Coming back to the original question, it's no one's fault that systems get more complex over time, but it's their job to make sure that systems don't get too complex with choices that are neither. interesting and not fun. At some point, it is normal and healthy to stop, take a moment and take a close look at what has been done and ask yourself if those were the right choices. Speeding forward would create an unmanageable and potentially dangerous or even harmful situation.

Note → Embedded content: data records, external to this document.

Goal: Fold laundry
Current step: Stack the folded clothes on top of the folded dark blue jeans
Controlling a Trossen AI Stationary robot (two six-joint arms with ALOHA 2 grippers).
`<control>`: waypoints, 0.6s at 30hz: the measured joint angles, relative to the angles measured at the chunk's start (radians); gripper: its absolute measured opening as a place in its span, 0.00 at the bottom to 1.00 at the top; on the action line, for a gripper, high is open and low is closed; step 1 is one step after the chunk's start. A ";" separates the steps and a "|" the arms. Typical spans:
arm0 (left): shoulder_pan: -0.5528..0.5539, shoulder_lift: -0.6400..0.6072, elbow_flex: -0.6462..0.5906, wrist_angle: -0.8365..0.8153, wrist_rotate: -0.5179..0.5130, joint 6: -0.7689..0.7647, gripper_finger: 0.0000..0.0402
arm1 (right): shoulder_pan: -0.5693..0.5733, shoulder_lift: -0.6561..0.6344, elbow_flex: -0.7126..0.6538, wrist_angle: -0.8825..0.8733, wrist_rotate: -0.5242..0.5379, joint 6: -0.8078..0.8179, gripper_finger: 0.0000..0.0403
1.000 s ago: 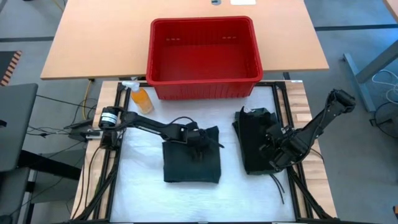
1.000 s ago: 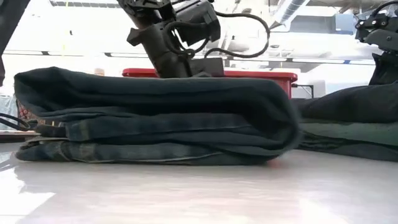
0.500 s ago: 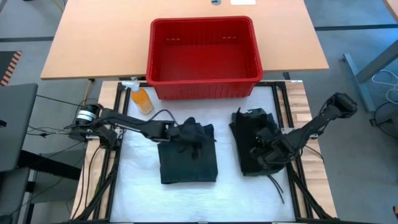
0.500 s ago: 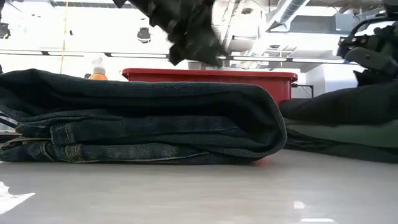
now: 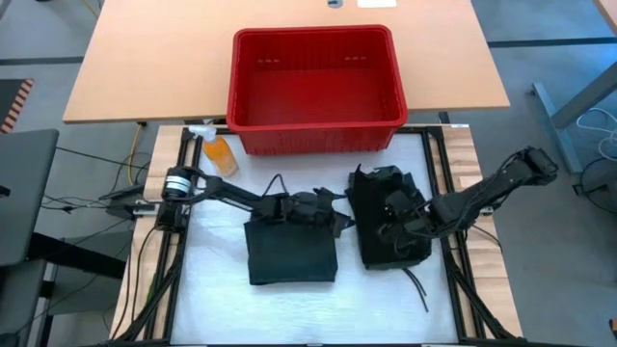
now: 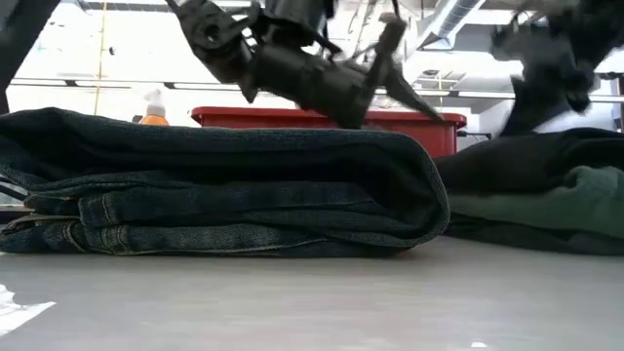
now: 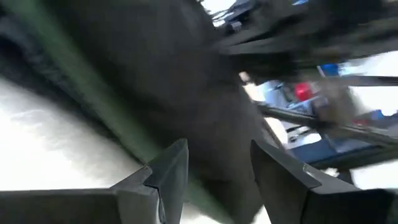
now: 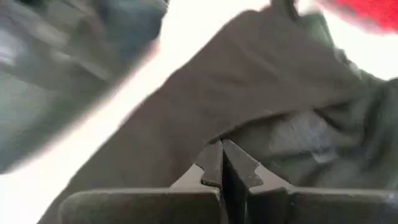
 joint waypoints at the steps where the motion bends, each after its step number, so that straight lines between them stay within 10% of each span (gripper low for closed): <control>1: 0.009 0.016 0.012 -0.015 0.003 -0.001 0.41 | 0.000 -0.004 0.027 -0.003 0.000 -0.030 0.05; 9: 0.070 0.048 0.071 -0.051 0.076 0.047 0.51 | 0.011 -0.062 0.198 -0.292 -0.001 -0.087 0.12; 18: 0.090 0.047 0.070 -0.087 0.114 0.061 0.65 | -0.049 -0.209 0.196 -0.508 -0.075 0.049 0.45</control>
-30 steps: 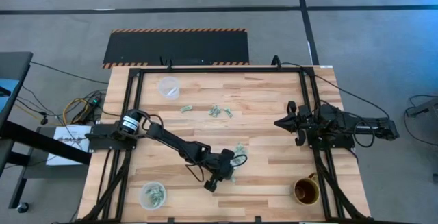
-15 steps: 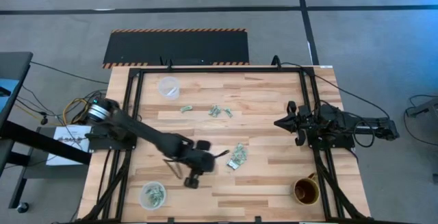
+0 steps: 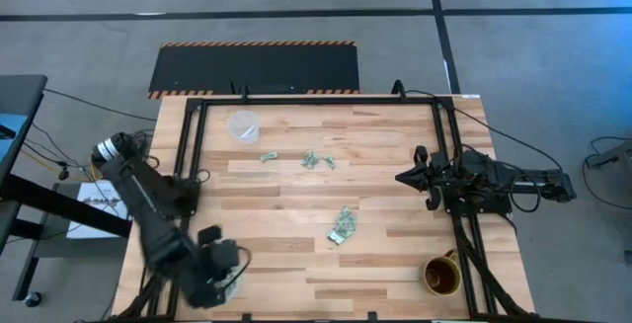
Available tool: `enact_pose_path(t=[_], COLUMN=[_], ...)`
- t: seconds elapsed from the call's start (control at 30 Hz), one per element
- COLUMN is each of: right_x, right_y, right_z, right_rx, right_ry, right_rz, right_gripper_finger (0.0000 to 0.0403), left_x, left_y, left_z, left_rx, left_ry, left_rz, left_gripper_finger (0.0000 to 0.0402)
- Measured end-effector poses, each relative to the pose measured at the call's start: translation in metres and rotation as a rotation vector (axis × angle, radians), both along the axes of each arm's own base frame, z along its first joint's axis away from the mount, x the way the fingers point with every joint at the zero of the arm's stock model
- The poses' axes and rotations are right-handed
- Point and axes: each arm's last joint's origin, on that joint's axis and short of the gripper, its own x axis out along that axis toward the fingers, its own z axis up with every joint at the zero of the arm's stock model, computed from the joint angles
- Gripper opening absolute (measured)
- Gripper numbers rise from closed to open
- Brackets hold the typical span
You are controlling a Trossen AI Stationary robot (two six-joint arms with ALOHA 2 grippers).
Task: Pick and place Stevia / Truvia into bins
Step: Put the stevia packet into the bottom transparent container
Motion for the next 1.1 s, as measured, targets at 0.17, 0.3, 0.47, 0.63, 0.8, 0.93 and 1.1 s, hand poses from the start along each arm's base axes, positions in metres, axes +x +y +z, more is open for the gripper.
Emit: enact_pose_path(t=[0.17, 0.3, 0.47, 0.63, 0.8, 0.93, 1.1], right_x=[0.0, 0.0, 0.0, 0.0, 0.0, 0.0, 0.0], right_y=[0.0, 0.0, 0.0, 0.0, 0.0, 0.0, 0.0], right_z=[0.0, 0.0, 0.0, 0.0, 0.0, 0.0, 0.0], right_rx=[0.0, 0.0, 0.0, 0.0, 0.0, 0.0, 0.0], right_ry=[0.0, 0.0, 0.0, 0.0, 0.0, 0.0, 0.0], right_rz=[-0.001, 0.0, 0.0, 0.0, -0.001, 0.0, -0.001], right_gripper_finger=[0.0, 0.0, 0.0, 0.0, 0.0, 0.0, 0.0], left_x=[-0.024, -0.033, -0.029, -0.025, -0.026, -0.028, -0.029], left_y=[-0.022, -0.029, -0.034, -0.037, -0.036, -0.033, -0.033], left_z=[-0.009, -0.018, -0.028, -0.039, -0.048, -0.055, -0.057], left_rx=[-0.031, -0.005, 0.023, 0.034, 0.039, 0.053, 0.049], left_ry=[0.025, 0.058, 0.085, 0.122, 0.14, 0.166, 0.206], left_rz=[0.115, 0.148, 0.153, 0.16, 0.174, 0.183, 0.182], left_gripper_finger=[0.0, 0.0, 0.0, 0.0, 0.0, 0.0, 0.0025])
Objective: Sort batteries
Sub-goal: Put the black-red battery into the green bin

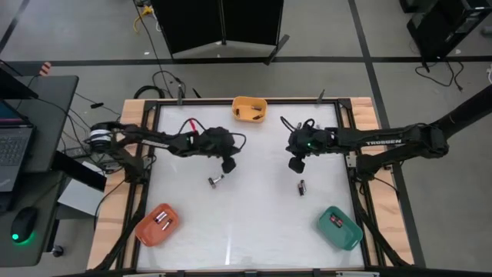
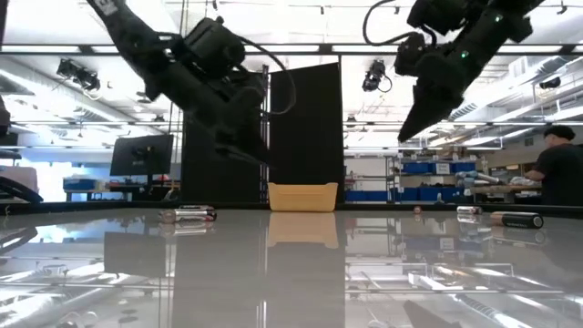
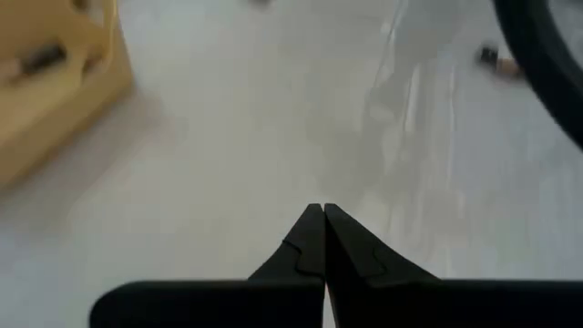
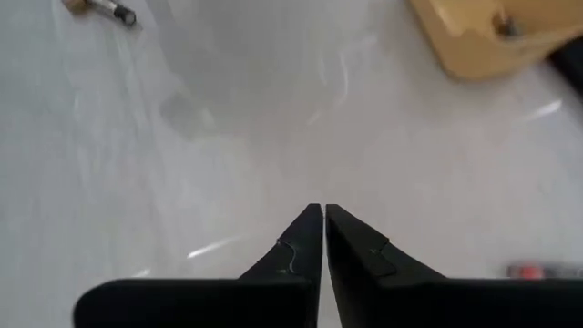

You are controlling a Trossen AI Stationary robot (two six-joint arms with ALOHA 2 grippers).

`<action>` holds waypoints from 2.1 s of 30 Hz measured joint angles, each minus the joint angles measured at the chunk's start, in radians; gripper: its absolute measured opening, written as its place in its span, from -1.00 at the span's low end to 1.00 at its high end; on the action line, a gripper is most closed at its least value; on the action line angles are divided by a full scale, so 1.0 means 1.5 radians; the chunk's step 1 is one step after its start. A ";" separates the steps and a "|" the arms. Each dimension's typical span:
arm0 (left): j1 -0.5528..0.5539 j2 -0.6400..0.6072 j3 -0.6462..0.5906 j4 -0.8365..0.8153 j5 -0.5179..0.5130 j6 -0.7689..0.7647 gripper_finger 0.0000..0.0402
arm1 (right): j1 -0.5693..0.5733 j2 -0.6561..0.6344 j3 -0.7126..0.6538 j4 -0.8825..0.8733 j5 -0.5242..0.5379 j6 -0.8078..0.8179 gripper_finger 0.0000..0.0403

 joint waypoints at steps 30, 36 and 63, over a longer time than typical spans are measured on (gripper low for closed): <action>0.065 0.060 -0.079 0.314 0.048 0.084 -0.98 | -0.103 0.006 0.038 -0.107 0.092 0.312 -0.13; 0.072 0.060 -0.079 0.310 0.043 0.084 -0.98 | -0.163 0.012 0.028 -0.054 0.115 0.295 -0.14; 0.091 0.060 -0.079 0.319 0.037 0.092 -0.98 | -0.268 0.257 0.001 0.061 0.167 0.459 -0.13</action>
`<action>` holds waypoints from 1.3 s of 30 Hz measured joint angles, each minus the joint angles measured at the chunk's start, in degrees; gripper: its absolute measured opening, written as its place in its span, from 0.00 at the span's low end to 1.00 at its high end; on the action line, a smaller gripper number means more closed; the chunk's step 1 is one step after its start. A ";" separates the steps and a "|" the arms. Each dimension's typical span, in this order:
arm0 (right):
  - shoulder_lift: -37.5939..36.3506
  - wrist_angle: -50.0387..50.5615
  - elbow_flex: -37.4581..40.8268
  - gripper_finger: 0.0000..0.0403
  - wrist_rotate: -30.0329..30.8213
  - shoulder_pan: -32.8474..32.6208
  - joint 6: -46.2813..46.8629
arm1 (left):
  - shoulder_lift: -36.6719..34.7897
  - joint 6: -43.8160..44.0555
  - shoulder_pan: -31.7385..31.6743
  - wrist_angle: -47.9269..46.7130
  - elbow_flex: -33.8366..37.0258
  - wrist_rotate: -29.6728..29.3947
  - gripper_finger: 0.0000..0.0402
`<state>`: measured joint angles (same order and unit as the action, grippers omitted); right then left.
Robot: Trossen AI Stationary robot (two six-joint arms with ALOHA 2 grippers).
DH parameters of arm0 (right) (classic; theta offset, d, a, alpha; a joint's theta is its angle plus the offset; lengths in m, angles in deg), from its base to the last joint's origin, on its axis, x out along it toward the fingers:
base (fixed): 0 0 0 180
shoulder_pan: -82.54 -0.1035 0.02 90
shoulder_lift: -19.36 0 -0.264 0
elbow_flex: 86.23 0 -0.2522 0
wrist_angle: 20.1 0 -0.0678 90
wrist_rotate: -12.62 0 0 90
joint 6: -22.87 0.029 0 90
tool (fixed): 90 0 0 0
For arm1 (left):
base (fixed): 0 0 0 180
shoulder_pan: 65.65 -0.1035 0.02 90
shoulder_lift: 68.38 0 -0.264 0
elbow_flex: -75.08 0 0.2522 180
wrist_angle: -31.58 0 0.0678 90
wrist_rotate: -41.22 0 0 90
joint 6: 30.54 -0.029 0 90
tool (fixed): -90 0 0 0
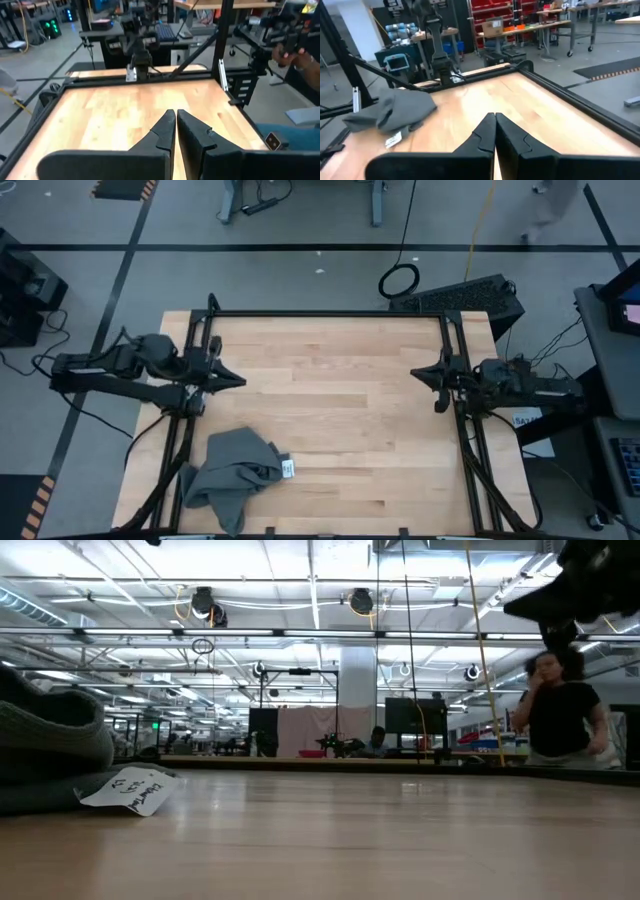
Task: Roll towel into tight, uniform cylinder
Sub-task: Roll the gray towel
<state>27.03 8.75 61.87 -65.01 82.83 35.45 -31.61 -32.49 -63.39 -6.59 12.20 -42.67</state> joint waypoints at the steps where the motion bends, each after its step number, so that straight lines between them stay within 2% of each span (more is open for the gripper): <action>1: 1.65 0.38 -1.94 0.00 -0.38 0.00 -0.07 | 0.72 0.01 0.00 0.06 0.00 0.00 0.07; 7: 11.59 0.74 -11.14 0.00 -5.36 -0.02 -0.17 | 5.61 0.06 0.39 -0.07 0.00 -0.05 0.07; 11: 17.26 -0.40 -13.63 0.00 -6.76 -0.04 -0.54 | 9.10 1.27 1.83 -0.20 0.00 -0.55 0.12; 15: 21.52 -0.03 -13.62 0.00 -6.73 -0.04 -1.65 | 12.95 3.19 3.79 -1.05 -0.02 -1.10 0.23; 22: 28.65 -0.07 -12.20 0.00 -6.71 -0.04 -1.67 | 20.66 9.58 9.78 -7.46 -0.04 -1.15 0.49; 26: 32.35 -0.17 -12.06 0.00 -6.71 -0.04 -1.47 | 25.19 13.28 13.92 -7.62 -0.04 1.49 0.59; 33: 37.10 -0.44 -12.03 0.00 -6.44 -0.47 -0.10 | 32.89 17.41 19.83 -6.74 -0.04 2.95 0.61; 39: 41.52 -3.96 -12.03 0.00 -6.32 -3.29 1.05 | 39.23 18.16 24.58 -0.35 -0.05 2.43 0.61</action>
<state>68.55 4.79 49.84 -71.33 79.54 36.49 7.62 -14.34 -38.81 -6.93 12.15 -40.24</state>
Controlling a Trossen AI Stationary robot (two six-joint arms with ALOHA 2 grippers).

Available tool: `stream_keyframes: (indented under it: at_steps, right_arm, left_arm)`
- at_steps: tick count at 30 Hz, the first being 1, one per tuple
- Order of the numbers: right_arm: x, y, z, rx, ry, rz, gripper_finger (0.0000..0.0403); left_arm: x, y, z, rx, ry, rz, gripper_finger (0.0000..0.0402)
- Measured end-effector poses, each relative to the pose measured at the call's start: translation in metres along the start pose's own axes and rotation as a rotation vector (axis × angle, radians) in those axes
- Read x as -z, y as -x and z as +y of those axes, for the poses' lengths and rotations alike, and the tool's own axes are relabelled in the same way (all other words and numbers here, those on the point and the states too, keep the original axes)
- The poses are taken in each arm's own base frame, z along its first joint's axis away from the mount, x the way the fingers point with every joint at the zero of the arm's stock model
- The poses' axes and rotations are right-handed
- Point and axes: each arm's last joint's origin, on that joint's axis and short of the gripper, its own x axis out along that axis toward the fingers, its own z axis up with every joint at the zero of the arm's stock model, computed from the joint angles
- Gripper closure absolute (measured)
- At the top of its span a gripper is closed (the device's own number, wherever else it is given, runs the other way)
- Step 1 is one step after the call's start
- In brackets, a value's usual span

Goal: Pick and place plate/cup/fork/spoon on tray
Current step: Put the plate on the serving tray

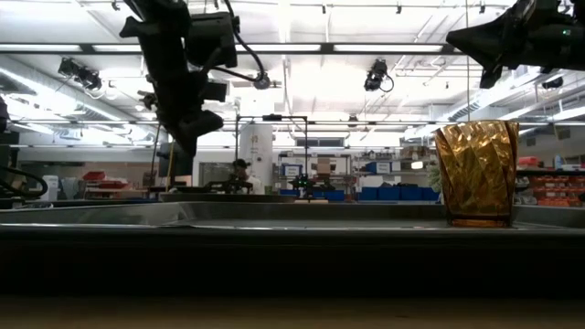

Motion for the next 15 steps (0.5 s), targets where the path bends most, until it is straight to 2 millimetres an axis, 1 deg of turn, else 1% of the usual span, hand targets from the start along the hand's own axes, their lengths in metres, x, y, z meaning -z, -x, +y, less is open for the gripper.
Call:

Deep, engaging gameplay doesn't necessarily need a lot of choices to be fun as long as the choices are interesting and seem rewarding when made.

Perfect Bashiok source

It's an interesting question!

If we stay on a steady course we would be a game with ever increasing complexity. More and more abilities, more systems, and more and more choices, all layered on top of each other--to a point where it would be impossible to realistically develop the game. We have to be constantly mindful not only of what we're implementing that's new, but of allowing systems to grow increasingly complex over time. Expansions are always a good time to take stock of the systems we have, the complexity that exists, and be really critical of ourselves and the choices we've made that got us to where we are. Two of our big design philosophies as a company are "concentrated coolness", and creating compelling gameplay through interesting choices (vs. lots of choices for the sake of having lots of them). These tend to overlap a lot, especially in the case of ability bloat, which we're trying to reign in specifically in Warlords.

To your point about talent trees, they weren't concentrated or cool. There were a bunch of buttons, and most of them were things like 2% increases to stats. They definitely felt more "gamey", like you were smart for figuring out interesting builds, but at the end of the day there was effectively one or two right answers, and figuring out interesting builds for the most part meant you were actually just sub-optimal and didn't know it. Many dozens of insanely smart designers played/worked on/gave feedback on the old talent trees for years and years, and we went through a lot of changes and iterations, and we came to the long-time-coming conclusion that talent trees just don't work for us and the types of systems we present in our games. We keep that learning experience with us.

Anyway, back to the real topic, it's no ones fault but our own that systems become increasingly complex over time, and so it's our job to be mindful of when systems are becoming overly complex and bloated with choices that aren't interesting or fun. It's normal and healthy to stop, take a moment, take a close look at what you're doing, and if those are the right choices. Constantly charging ahead with no self introspection leads to a situation that is less and less manageable, and potentially dangerous or damaging.

Deep and engaging gameplay doesn't need lots of choices to be fun as long as the choices are interesting, and feel rewarding when you make one.